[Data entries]
[Start of Attachment]

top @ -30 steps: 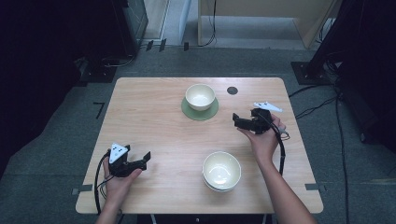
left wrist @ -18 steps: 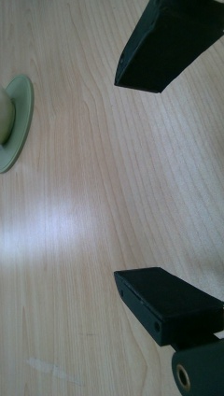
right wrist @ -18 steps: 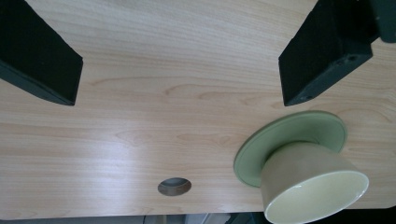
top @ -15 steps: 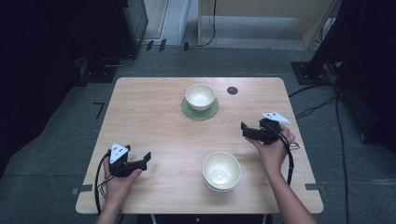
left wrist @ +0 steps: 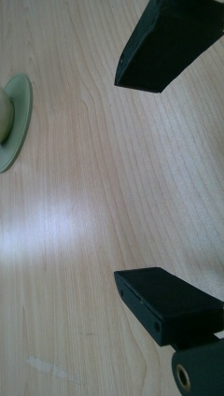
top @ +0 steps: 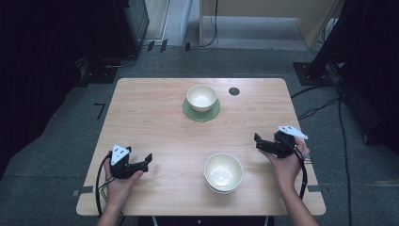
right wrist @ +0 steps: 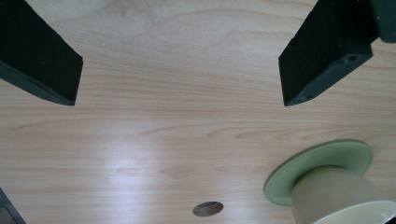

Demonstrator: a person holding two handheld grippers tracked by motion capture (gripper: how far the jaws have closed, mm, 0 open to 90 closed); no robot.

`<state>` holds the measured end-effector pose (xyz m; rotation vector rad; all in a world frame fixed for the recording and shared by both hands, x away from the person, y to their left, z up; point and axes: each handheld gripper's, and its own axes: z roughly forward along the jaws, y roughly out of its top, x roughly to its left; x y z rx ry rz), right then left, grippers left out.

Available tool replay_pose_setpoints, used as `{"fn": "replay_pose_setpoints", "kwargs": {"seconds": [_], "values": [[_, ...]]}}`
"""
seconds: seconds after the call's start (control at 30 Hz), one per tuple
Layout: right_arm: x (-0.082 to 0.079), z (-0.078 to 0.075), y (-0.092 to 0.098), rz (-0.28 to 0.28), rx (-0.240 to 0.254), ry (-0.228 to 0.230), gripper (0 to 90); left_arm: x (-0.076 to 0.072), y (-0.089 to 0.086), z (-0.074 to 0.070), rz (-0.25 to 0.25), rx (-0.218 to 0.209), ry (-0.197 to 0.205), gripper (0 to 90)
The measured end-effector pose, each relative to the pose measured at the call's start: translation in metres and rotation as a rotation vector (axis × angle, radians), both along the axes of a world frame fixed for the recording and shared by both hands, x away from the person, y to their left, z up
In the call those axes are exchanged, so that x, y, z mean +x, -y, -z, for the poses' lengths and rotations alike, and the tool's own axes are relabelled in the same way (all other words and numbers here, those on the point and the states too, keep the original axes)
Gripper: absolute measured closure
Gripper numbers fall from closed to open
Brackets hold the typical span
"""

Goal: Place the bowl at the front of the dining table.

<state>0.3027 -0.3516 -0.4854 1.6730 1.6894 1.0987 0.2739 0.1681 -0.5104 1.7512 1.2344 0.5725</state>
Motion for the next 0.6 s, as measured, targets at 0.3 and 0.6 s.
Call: {"fn": "replay_pose_setpoints", "kwargs": {"seconds": [0.3,0.6], "values": [[-0.017,0.010,0.015,0.018,0.000,-0.006,0.2,0.000,0.000,0.000,0.000,0.005,0.000,6.8],[-0.034,0.021,0.030,0.030,0.000,-0.020,0.1,-0.001,0.001,0.000,0.000,0.007,0.001,6.8]]}}
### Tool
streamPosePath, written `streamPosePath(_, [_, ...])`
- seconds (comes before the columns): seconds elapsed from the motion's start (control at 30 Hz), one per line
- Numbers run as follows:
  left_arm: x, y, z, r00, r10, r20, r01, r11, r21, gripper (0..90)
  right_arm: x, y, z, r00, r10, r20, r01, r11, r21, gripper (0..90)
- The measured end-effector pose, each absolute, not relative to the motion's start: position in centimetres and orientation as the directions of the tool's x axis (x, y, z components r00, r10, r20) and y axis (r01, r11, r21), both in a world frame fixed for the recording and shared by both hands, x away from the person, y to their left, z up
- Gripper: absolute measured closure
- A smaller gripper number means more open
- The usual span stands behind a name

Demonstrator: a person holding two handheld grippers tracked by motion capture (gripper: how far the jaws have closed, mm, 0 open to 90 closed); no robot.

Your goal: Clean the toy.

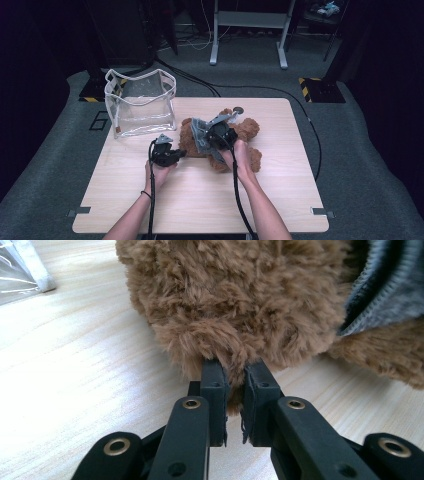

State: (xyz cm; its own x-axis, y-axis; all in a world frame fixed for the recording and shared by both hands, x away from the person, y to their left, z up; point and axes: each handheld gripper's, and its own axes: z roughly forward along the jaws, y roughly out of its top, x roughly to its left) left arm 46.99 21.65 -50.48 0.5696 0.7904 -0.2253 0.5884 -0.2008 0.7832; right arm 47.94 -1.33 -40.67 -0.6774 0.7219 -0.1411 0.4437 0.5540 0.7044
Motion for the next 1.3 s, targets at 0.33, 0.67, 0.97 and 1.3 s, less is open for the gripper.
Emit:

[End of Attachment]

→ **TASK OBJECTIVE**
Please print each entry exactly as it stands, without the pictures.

→ **SOLUTION FOR THIS PROBLEM**
top @ -30 steps: 
left wrist @ -18 steps: 
right wrist @ -18 steps: 
top @ -15 steps: 
left wrist @ +0 steps: 
top @ +0 steps: 
right wrist @ +0 steps: 

Demonstrator: a person holding two handheld grippers tracked by motion capture (gripper: how far the jaws have closed, mm, 0 open to 90 closed); no robot.

`<state>` holds the measured end-effector pose (xyz m; rotation vector rad; all in a world frame fixed for the recording and shared by both hands, x away from the person, y to their left, z up; point and axes: each handheld gripper's, and its own axes: z roughly forward along the jaws, y roughly out of its top, x roughly to its left; x y z rx ry rz), right then left, grippers left out.

Available tool replay_pose_setpoints, used as `{"fn": "replay_pose_setpoints", "kwargs": {"seconds": [_], "values": [[_, ...]]}}`
"""
seconds: seconds after the call's start (control at 30 Hz), one per tuple
Layout: right_arm: x (-0.082 to 0.079), z (-0.078 to 0.075), y (-0.092 to 0.098), rz (-0.28 to 0.28), rx (-0.240 to 0.254), ry (-0.228 to 0.230), gripper (0 to 90); left_arm: x (-0.076 to 0.072), y (-0.089 to 0.086), z (-0.074 to 0.070), rz (-0.25 to 0.25), rx (-0.218 to 0.209), ry (-0.197 to 0.205), gripper (0 to 90)
The measured end-effector pose, each relative to the pose measured at the call's start: translation in metres and rotation as a rotation vector (axis × angle, radians), both along the axes of a world frame fixed for the recording and shared by both hands, x away from the person, y to their left, z up
In the call those axes are exchanged, so that x, y, z mean +x, -y, -z, for the poses' lengths and rotations alike, and the tool's own axes are relabelled in the same way (all other words and numbers here, those on the point and the states too, keep the original axes)
Gripper: absolute measured closure
Gripper numbers fall from closed to open
Brackets hold the typical span
"""

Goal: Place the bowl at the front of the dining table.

<state>0.3027 -0.3516 -0.4854 1.6730 1.6894 1.0987 0.2739 0.1681 -0.5104 1.7512 1.2344 0.5725</state>
Motion for the next 0.6 s, as measured, targets at 0.3 and 0.6 s.
Call: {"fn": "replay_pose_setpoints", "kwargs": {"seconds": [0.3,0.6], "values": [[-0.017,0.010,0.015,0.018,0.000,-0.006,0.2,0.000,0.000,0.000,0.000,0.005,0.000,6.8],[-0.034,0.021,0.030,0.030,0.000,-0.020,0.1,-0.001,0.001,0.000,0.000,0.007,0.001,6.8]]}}
### Tool
streamPosePath, written `streamPosePath(_, [_, ...])`
- seconds (comes before the columns): seconds elapsed from the motion's start (control at 30 Hz), one per line
- Numbers run as follows:
  left_arm: x, y, z, r00, r10, r20, r01, r11, r21, gripper (0..90)
  right_arm: x, y, z, r00, r10, r20, r01, r11, r21, gripper (0..90)
- The measured end-effector pose, each absolute, not relative to the motion's start: position in centimetres and orientation as the directions of the tool's x axis (x, y, z components r00, r10, r20) and y axis (r01, r11, r21), both in a world frame fixed for the recording and shared by both hands, x away from the person, y to their left, z up
- Gripper: absolute measured closure
- A smaller gripper number means more open
- The usual span stands behind a name

Demonstrator: a person holding two handheld grippers tracked by motion capture (gripper: how far the jaws have closed, mm, 0 open to 90 closed); no robot.

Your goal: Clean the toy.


State: (xyz cm; its own x-axis, y-axis; all in a world frame fixed for the recording and shared by both hands, x away from the person, y to their left, z up; point and axes: each handheld gripper's, and its own axes: z roughly forward along the jaws, y roughly out of its top, x roughly to its left) left arm 46.99 21.65 -50.48 0.5696 0.7904 -0.2253 0.5884 -0.2008 0.7832; right arm 47.94 -1.33 -40.67 -0.6774 0.7219 -0.1411 0.4437 0.5540 0.7044
Motion for the next 1.3 s, targets at 0.33, 0.67, 0.97 and 1.3 s, less is open for the gripper.
Emit:

What appears above is the complete answer.